Região está a atribuir 241 novas habitações em regime de arrendamento
Hoje 10:08
— Lucas Rebelo
O Governo dos Açores vai atribuir 241 novas habitações em regime de arrendamento com opção de compra. Incluídas nesta medida estão quatro moradias de tipologia T3
construídas no Loteamento dos Casteletes, na freguesia da Urzelina, em
São Jorge, num investimento “superior a 800 mil euros, financiados pelo
PRR”.Segundo nota de imprensa, a medida foi regulamentada pelo
Governo Regional em 2025, sendo uma “ponte entre o arrendamento e a
propriedade, já que os titulares dos contratos de arrendamento têm a
oportunidade de exercer a opção de compra decorrido um ano da assinatura
do contrato de arrendamento com a região”.Maria João Carreiro,
secretária regional da Juventude, Habitação e Emprego, considera que a
iniciativa é “justa e realista”, referindo também que permite a abertura
de “caminho para que mais famílias e jovens trabalhadores possam ter
casa própria a preços compatíveis com os seus rendimentos”.“Num
momento em que são exigidos esforços acrescidos às famílias e aos jovens
até agora excluídos dos apoios públicos à habitação, este Governo dos
Açores escolhe agir e criar soluções para aqueles que trabalham,
descontam e querem construir o seu futuro nos Açores”, frisou.

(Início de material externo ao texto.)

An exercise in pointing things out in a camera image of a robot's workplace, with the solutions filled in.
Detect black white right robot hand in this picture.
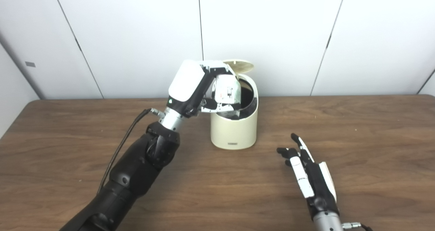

A
dirigente sublinha ainda que a escolha do regime de arredamento para a
atribuição das habitações representa uma opção política clara: “confiar
nas famílias e apoiar os jovens açorianos, valorizando o seu esforço
mensal com o pagamento das rendas, numa solução duradoura”.Também
nos Casteletes, o Governo Regional lançou um concurso público para a
“cedência de 10 lotes infraestruturados para construção de habitação
própria”, sendo que os beneficiários dos lotes “pagam apenas até 45% do
valor do lote, podendo ainda beneficiar de comparticipação até cinco mil
euros para a aquisição de projetos de arquitetura e especialidades e de
apoio à autoconstrução”.“Estamos a trabalhar em diferentes soluções
habitacionais para diferentes necessidades”, garantiu a governante,
sinalizando que o investimento público é “fundamental para responder ao
desafio da habitação”. A mesma explica também que as soluções não
passam só pela construção pública, sendo também importante haver
estímulos à construção privada através da redução dos custos e dos
obstáculos à construção por parte das famílias.A cedência de lotes infraestruturados para construção e o apoio à autoconstrução foram outras medidas elencadas pela dirigente.